Ayaan Jindal
June 22, 2026 · 5 min read
As of today, June 22nd, the war between Iran and the United States appears to have entered a fragile truce, at least for now. Oil has fallen to its lowest level since early March, around $74 a barrel for Brent crude. The framework agreement between Iran and the United States, reached days earlier, announced a halt to roughly four months of fighting, an extension of the ceasefire, and the reopening of the Strait of Hormuz, the thin waterway between Iran to the north and Oman to the south through which around a fifth of the world's oil is shipped every day. The framework also laid out a 60-day road map toward a final agreement.
For those who have watched with rising consternation as gas prices climbed all spring, the war between the United States and Iran had become one of the biggest contributors to higher inflation this year. And now, that war is, for the moment, winding down.
Why the Strait of Hormuz Runs the World
It is so narrow that at its tightest point only about 21 miles of water separate Iran from Oman's Musandam Peninsula. Crude oil flowing from the oil fields around the Persian Gulf is loaded onto tankers in ports along the Gulf, and most of it is destined for refineries outside the Middle East, many of them in Asia, especially in China, India, and Japan. The tankers are sent through the Strait of Hormuz on their way to their final destination. Roughly a fifth of the world's oil is shipped this way.
Oil is priced on the global market, and it does not matter to the U.S. consumer that the United States produces a huge amount of oil for itself. What matters is that when traders fear a fifth of the world's supply could be disrupted, the price of all the oil on the global market goes up. That is what happens when so much of global supply is suddenly at risk. The higher price of oil ripples outward, raising the cost of growing and moving food and of nearly everything else that takes a lot of energy to make. Because energy is an input into so many products, it can drive up the price of many goods, and it has been the source of a large portion of the recent increase in the Consumer Price Index, where energy accounted for over 60% of the most recent monthly increase.
How This Fed Into Everything Else
The energy shock caused by the war is also a big reason the Federal Reserve has been unable to cut interest rates even as the broader economy has begun to slow. The war has been quietly setting the price of your mortgage as much as the price of your gasoline. So if oil is now falling, the logic runs in reverse. As oil falls, energy prices should eventually fall, which in turn should bring down inflation, freeing the Fed to lower interest rates after more than a year of holding them steady.
The $300 Billion Catch
While the agreement is primarily about oil and ending four months of war, the framework also includes the initial stages of a plan worth at least $300 billion to help Iran rebuild, covering reconstruction of war-damaged refineries, the steel industry, and even the country's airports. There are also hoped-for negotiations to unlock an initial $24 to $25 billion in Iranian assets frozen abroad. The administration has repeatedly said that any reconstruction funding would come not from the U.S. taxpayer but from regional partners. The figure has, however, quickly become a political hot potato, with critics in both parties slamming the terms of any agreement that would send funds toward rebuilding a country the U.S. was at war with weeks ago.

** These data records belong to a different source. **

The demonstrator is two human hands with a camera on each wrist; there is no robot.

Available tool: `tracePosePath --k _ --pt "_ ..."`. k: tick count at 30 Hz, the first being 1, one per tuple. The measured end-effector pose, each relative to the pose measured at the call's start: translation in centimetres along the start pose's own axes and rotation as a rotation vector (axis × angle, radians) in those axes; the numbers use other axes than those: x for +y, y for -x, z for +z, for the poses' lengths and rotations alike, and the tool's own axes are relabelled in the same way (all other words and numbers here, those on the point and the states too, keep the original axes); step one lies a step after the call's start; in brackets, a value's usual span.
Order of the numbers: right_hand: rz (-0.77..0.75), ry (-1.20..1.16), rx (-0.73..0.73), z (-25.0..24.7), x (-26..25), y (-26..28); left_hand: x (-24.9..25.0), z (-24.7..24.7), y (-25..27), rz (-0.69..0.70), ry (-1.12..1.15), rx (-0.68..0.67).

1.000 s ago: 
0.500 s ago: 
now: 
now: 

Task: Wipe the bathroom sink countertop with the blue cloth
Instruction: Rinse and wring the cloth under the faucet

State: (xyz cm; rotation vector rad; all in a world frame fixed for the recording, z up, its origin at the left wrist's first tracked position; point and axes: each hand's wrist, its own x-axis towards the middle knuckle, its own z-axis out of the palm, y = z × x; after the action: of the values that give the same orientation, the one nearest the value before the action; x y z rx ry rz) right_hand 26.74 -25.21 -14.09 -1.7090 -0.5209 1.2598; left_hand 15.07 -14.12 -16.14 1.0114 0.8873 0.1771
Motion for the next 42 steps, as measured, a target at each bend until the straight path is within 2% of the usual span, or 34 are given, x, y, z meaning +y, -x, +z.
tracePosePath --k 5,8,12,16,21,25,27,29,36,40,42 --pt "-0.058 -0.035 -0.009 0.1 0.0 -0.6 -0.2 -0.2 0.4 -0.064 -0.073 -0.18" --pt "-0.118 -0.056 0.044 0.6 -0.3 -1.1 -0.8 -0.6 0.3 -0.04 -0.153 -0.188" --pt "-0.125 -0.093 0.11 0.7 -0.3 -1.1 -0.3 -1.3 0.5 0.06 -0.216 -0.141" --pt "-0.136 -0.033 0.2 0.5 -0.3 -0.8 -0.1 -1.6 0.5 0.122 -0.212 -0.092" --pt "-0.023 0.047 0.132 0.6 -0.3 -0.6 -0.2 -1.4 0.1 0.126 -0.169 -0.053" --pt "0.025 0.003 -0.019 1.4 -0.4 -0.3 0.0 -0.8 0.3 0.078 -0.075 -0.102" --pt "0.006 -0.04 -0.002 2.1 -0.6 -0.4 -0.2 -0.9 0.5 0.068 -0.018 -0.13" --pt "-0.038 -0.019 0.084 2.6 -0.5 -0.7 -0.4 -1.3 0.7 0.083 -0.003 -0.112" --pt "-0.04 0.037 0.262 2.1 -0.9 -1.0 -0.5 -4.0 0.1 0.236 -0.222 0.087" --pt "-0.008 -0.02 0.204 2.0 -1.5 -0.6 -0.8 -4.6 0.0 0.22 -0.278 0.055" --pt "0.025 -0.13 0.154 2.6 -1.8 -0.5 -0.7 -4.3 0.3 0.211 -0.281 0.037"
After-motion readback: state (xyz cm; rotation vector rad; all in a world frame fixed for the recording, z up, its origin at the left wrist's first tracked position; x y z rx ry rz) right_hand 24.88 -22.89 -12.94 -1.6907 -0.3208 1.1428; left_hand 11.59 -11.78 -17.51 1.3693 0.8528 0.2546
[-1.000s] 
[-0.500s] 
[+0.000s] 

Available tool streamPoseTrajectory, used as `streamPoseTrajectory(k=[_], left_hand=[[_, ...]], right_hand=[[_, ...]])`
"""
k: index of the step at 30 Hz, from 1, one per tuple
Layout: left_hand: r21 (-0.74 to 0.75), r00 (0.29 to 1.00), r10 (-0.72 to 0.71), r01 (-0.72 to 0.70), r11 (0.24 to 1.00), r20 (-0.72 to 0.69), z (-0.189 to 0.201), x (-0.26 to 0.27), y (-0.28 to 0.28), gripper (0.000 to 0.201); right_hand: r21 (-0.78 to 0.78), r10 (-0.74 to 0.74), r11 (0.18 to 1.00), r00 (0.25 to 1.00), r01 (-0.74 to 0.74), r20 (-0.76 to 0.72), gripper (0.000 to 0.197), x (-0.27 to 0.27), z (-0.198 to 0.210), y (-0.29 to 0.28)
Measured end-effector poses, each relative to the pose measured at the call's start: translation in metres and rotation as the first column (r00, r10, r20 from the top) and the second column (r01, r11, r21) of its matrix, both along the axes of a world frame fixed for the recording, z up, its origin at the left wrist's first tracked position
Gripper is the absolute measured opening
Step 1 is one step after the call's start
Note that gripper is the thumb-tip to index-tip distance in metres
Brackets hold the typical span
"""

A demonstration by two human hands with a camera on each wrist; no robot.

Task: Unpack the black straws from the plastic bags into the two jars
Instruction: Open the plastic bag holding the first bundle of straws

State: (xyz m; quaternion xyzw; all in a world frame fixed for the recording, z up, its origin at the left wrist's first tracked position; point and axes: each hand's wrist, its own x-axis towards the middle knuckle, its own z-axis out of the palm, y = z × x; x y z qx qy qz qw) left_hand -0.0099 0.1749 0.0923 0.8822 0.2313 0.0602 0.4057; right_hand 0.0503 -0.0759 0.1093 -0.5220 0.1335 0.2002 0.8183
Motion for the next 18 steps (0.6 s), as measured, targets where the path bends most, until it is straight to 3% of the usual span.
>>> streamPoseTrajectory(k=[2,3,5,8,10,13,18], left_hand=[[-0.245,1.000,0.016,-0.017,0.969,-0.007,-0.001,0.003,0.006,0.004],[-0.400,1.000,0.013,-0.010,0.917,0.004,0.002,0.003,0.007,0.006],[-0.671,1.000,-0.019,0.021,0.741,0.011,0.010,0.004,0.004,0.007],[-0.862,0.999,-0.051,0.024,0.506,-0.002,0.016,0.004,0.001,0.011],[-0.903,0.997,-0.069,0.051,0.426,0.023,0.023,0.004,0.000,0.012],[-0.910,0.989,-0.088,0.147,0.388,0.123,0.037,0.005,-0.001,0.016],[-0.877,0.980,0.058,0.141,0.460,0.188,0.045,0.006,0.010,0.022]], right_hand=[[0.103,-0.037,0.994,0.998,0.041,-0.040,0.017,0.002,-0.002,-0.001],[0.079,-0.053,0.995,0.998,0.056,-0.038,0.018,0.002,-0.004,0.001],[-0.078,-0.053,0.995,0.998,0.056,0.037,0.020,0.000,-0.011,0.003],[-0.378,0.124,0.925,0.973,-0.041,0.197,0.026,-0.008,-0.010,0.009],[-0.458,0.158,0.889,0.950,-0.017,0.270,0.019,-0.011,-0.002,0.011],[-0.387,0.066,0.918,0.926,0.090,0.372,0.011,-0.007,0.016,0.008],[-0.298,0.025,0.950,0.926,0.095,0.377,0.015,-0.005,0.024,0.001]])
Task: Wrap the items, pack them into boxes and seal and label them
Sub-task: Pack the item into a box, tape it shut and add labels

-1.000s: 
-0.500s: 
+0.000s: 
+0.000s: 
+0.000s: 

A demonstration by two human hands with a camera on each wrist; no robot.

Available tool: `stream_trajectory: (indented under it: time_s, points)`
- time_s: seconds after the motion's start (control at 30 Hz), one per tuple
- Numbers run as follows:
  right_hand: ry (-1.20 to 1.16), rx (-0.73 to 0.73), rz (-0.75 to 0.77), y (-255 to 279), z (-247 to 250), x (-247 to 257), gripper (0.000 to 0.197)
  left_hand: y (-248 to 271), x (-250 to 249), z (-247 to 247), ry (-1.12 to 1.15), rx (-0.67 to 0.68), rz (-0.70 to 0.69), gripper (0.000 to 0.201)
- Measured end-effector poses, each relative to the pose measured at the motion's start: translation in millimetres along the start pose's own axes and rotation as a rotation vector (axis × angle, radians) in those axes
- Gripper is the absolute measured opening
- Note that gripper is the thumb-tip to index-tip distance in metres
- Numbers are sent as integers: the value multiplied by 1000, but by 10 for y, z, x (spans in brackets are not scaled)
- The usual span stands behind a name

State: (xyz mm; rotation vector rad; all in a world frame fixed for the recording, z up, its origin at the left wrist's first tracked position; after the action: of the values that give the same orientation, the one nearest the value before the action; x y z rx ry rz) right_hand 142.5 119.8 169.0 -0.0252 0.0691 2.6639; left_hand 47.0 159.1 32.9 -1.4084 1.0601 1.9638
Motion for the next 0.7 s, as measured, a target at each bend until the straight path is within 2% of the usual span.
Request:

How Fragile This Really Is
While a framework has been reached, it is far from a settled peace. Already, the talks that were set to take place in Switzerland on June 19th were postponed. And this past weekend, Iran announced a renewed closure of the strait, claiming it was in response to Israeli operations in Lebanon and U.S. "bad faith" in negotiations, while the U.S. rejected the closure and said the strait remained open. As of Monday, traffic through the strait was actually up, and the two sides announced a 60-day roadmap to finalize a deal. The back and forth over the strait in the space of a single week highlights just how fragile the current situation is.
But markets are pricing in a peace that has not yet been formally inked, and that can change very quickly. If talks collapse over the next two months, the strait could be shut for real, sending the price of oil soaring once again. On the other hand, even if the truce holds and oil keeps falling, it will take time for that lower price to filter down through the supply chain and show up in stores. Gas prices will fall quickly, but just about everything else will take months to drop.
The Bottom Line
As of June 22nd, the war between the United States and Iran has, for now, given way to a fragile truce, and oil has fallen with it. But the real test comes over the next 60 days, as negotiators try to turn the framework into a final deal. That deal has to address both Iran's nuclear program and the rebuilding of the country, including a contested $300 billion reconstruction fund and some $24 to $25 billion in frozen Iranian assets, an arrangement many already see as a giant payout to Tehran. If that piece falls apart, the deal is worth far less than markets assume, and oil could snap higher again. The relief at the pump is real, but the war is by no means over yet.